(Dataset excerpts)
================

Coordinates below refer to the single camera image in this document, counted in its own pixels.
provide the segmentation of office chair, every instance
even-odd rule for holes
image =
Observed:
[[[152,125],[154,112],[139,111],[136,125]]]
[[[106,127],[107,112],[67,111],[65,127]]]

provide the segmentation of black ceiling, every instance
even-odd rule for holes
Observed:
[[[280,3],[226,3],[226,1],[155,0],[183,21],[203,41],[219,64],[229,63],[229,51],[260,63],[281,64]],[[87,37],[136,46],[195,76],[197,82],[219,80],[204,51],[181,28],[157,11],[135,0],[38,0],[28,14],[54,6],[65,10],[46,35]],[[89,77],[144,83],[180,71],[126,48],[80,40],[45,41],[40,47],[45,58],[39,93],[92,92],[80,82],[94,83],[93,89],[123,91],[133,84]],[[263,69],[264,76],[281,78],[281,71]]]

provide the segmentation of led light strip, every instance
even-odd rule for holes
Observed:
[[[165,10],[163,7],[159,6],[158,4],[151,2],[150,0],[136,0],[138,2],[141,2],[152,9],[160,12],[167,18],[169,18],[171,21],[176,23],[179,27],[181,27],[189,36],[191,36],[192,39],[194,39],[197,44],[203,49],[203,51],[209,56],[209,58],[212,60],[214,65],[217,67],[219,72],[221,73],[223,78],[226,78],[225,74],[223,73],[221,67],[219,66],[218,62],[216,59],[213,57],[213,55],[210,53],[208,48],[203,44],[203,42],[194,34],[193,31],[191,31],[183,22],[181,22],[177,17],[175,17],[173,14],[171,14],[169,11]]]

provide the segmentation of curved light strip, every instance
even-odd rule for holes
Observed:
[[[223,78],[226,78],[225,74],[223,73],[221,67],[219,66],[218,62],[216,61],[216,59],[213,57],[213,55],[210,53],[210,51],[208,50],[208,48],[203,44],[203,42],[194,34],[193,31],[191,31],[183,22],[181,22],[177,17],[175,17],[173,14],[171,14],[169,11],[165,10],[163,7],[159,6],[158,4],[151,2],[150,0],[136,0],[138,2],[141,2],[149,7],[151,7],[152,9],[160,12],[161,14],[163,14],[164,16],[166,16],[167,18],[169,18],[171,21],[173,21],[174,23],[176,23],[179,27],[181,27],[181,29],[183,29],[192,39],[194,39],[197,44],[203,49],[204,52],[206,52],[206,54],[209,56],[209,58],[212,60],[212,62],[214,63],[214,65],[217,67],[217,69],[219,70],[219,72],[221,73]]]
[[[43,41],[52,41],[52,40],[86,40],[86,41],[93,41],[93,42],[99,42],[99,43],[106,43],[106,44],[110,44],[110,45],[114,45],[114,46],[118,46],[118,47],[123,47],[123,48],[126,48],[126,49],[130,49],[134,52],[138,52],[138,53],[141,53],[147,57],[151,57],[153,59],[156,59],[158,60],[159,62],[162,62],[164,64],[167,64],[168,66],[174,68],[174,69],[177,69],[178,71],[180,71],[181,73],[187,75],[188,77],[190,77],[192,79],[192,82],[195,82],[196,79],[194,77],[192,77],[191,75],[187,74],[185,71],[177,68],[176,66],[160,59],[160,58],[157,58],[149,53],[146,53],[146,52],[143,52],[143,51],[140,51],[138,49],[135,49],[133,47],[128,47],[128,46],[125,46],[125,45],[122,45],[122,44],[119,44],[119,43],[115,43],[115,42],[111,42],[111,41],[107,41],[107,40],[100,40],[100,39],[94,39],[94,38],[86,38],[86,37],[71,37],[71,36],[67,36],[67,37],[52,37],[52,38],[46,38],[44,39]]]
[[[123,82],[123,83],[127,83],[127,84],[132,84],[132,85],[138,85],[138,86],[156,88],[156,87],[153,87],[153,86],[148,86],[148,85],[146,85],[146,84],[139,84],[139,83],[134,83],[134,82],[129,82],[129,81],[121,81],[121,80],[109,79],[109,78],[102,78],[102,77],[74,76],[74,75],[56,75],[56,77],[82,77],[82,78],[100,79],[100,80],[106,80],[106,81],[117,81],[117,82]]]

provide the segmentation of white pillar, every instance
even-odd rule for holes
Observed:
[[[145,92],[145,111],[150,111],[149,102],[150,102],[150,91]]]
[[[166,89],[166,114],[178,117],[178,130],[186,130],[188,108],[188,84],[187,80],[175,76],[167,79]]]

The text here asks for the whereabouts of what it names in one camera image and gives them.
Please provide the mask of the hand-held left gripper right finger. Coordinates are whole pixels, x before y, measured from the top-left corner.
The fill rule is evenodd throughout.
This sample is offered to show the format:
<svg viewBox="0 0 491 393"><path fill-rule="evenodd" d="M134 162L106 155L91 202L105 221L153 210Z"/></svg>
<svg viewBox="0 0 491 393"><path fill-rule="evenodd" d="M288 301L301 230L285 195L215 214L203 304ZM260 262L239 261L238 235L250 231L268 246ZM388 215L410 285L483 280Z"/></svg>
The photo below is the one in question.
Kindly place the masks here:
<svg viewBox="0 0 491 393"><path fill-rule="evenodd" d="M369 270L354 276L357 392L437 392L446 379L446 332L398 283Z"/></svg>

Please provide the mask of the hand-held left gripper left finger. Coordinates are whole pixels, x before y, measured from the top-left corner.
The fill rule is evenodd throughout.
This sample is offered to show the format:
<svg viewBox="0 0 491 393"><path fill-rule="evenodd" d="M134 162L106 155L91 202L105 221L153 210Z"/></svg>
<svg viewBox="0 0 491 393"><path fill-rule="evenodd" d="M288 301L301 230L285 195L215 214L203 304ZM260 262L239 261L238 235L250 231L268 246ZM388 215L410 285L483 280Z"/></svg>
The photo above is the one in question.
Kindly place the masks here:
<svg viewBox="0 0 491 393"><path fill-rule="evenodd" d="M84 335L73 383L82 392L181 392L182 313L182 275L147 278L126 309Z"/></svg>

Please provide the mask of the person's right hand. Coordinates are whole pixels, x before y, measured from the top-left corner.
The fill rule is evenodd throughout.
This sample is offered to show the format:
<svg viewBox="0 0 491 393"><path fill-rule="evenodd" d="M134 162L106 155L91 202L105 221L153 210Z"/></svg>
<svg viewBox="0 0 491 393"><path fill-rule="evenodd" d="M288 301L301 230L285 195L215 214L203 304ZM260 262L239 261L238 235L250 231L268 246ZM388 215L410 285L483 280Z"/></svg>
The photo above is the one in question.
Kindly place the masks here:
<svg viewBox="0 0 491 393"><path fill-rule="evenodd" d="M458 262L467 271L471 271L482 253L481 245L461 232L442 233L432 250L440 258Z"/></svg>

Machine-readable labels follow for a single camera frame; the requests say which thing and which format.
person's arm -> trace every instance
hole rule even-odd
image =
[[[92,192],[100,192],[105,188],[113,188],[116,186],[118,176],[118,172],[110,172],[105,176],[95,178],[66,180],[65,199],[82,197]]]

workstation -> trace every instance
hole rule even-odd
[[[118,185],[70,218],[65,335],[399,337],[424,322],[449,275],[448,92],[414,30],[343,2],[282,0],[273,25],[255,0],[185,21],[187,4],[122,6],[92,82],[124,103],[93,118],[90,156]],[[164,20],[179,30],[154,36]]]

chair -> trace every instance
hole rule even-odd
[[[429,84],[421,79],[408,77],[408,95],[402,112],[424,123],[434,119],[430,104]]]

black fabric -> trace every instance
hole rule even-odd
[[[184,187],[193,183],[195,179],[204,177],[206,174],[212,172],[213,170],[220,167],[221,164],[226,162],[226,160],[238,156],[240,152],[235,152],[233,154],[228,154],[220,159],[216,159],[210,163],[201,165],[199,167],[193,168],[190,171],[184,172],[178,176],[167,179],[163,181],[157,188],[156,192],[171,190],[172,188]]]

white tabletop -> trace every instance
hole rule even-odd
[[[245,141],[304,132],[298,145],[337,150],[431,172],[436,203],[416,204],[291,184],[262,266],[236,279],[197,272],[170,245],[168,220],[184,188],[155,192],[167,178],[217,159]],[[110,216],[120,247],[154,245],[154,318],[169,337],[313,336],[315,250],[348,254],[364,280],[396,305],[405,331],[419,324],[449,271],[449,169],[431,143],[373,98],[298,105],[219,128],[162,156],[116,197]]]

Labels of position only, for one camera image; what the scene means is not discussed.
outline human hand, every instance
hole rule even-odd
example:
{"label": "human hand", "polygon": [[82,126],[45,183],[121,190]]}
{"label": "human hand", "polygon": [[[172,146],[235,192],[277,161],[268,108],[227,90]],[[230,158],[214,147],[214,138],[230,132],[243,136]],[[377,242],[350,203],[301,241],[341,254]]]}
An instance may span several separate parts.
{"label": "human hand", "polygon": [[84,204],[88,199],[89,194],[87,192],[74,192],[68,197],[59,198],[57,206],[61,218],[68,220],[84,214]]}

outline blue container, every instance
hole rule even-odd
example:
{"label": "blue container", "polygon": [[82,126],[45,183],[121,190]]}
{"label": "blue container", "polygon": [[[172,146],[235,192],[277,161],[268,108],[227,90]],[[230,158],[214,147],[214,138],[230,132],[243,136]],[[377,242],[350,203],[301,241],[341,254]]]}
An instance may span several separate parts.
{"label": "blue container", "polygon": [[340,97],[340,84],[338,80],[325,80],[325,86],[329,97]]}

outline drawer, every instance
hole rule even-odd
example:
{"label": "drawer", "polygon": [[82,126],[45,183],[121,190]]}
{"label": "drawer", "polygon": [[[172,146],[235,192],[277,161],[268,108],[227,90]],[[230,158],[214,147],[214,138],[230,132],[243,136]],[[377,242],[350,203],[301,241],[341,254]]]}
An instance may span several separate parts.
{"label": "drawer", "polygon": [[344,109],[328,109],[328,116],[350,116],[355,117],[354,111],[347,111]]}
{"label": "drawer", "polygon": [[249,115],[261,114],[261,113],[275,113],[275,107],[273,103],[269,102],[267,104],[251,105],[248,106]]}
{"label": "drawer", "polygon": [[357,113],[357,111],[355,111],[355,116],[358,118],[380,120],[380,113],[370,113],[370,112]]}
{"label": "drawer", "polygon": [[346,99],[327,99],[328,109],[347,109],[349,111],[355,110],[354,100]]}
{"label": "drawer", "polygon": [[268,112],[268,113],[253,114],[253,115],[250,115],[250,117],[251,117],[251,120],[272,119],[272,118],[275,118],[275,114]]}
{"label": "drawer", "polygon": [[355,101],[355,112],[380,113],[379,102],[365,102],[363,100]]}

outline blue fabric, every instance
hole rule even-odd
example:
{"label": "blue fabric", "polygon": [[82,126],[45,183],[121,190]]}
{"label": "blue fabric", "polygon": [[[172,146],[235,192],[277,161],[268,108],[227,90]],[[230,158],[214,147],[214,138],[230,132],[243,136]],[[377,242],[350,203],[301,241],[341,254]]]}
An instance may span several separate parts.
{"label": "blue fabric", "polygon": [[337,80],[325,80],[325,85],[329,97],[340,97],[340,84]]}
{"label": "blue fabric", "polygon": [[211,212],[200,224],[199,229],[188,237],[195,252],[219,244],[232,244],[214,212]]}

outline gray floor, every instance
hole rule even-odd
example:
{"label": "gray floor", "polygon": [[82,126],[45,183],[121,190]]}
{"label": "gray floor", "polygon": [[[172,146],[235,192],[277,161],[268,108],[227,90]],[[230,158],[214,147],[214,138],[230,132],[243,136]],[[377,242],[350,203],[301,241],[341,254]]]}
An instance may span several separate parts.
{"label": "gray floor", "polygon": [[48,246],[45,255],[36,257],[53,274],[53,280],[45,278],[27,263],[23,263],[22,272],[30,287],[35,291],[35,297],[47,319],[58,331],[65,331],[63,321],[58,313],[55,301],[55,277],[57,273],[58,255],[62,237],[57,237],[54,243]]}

================

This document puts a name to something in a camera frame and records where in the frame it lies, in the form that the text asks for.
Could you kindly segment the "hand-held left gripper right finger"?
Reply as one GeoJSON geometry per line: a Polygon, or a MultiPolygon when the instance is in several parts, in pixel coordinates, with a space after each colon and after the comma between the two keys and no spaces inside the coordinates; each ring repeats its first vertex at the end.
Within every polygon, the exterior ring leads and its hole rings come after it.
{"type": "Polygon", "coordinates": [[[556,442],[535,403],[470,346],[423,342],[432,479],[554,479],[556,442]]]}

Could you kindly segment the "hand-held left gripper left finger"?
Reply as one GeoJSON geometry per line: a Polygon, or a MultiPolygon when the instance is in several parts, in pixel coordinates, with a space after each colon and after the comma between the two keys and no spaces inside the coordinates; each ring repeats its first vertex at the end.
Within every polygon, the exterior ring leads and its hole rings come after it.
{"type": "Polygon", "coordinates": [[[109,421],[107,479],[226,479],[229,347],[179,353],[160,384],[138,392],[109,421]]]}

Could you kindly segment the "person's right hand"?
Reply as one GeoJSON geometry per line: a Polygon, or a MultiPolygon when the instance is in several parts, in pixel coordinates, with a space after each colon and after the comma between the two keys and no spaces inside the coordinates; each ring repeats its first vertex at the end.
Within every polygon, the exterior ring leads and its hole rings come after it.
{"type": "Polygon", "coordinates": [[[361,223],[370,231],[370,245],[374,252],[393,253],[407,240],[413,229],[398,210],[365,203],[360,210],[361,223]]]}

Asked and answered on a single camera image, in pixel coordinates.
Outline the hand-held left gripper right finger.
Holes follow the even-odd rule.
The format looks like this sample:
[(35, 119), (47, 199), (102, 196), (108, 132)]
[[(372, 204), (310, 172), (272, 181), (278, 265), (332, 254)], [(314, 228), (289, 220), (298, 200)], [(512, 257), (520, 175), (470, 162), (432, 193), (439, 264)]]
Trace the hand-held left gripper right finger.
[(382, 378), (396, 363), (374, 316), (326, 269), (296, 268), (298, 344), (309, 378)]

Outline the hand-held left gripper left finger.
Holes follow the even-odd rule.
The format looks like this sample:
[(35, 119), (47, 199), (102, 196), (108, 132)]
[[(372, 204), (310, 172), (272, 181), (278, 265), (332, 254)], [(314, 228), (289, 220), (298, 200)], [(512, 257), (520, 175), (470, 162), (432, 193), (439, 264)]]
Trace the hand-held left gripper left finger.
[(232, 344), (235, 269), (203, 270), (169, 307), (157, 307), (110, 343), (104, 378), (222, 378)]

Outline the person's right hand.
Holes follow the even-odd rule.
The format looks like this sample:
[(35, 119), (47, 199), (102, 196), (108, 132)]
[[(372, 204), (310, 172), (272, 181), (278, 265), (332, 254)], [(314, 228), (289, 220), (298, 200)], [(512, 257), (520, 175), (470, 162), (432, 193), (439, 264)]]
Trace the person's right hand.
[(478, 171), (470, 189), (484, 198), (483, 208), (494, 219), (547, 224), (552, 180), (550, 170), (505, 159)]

================

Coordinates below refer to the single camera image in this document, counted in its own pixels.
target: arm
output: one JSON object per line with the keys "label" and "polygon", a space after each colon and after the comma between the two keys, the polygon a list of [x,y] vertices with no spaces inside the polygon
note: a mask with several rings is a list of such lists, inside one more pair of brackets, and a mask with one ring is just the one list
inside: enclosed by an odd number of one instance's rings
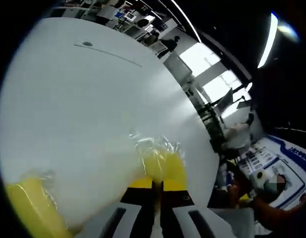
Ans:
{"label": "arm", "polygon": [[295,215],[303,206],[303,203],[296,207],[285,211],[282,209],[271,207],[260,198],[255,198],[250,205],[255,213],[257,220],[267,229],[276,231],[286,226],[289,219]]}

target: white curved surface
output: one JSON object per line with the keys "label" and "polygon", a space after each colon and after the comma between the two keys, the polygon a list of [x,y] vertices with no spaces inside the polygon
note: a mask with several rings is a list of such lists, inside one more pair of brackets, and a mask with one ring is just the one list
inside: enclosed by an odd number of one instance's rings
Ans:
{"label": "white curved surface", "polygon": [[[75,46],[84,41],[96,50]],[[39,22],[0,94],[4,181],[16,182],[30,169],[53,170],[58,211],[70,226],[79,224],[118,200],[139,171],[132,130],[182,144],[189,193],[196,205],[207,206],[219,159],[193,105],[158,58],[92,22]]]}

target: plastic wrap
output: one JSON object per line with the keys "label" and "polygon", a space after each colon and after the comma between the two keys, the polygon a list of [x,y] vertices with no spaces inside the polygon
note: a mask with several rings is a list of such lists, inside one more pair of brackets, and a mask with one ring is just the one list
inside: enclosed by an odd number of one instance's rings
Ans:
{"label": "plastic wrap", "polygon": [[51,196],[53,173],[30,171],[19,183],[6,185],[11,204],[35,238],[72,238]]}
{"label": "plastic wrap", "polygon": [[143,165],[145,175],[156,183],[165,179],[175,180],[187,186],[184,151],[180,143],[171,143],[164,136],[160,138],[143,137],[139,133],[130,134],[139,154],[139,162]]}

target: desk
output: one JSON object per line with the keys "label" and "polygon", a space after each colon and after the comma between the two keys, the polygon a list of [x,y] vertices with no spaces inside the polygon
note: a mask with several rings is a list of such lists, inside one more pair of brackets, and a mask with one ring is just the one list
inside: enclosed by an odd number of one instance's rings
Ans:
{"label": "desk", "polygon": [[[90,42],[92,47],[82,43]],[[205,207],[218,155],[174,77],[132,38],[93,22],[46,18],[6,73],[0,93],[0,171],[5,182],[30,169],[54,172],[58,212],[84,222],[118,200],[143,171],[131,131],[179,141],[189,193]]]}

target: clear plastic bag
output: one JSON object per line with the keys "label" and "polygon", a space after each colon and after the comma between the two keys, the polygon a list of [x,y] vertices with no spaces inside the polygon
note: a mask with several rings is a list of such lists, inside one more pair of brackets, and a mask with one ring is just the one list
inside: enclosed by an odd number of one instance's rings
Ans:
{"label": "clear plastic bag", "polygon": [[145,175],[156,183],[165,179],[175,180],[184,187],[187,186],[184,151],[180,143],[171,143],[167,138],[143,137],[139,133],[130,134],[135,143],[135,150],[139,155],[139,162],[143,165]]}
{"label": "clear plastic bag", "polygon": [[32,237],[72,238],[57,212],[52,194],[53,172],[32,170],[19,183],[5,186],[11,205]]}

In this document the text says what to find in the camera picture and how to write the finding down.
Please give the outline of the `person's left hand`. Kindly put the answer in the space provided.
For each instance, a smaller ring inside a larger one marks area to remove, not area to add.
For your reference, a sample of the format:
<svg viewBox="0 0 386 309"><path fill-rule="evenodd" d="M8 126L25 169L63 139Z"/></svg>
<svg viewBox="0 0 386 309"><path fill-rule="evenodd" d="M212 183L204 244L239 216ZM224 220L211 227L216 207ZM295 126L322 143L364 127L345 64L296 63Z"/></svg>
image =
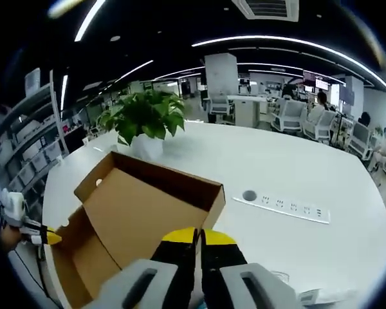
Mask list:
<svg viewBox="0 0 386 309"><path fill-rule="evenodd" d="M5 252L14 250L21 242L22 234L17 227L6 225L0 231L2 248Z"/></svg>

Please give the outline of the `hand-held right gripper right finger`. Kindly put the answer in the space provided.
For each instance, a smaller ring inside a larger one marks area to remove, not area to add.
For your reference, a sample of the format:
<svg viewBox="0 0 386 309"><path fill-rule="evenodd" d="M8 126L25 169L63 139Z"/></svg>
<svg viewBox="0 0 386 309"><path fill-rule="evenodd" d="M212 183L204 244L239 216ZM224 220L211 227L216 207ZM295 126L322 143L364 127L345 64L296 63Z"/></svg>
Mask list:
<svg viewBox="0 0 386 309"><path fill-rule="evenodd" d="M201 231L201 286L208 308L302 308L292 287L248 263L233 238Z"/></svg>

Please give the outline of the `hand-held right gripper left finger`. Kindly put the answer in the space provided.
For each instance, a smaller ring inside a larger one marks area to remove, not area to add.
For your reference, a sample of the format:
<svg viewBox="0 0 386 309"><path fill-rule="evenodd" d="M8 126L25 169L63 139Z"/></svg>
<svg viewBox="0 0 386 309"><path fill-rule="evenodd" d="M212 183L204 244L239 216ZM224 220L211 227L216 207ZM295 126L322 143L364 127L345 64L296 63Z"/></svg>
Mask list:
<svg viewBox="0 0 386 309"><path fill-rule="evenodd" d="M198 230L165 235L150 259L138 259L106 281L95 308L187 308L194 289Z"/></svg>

================

### Task objective
Go through the entries and copy every line that has "whole".

### Answer for this exercise
Please provide the mask of the hand-held left gripper right finger. Coordinates are whole pixels, x before y, measured from the top-left corner.
Please provide the mask of the hand-held left gripper left finger. Coordinates are whole pixels, x before y, measured from the top-left corner.
Please provide the mask of the person's right hand. Coordinates are whole pixels, x before y, measured from the top-left corner.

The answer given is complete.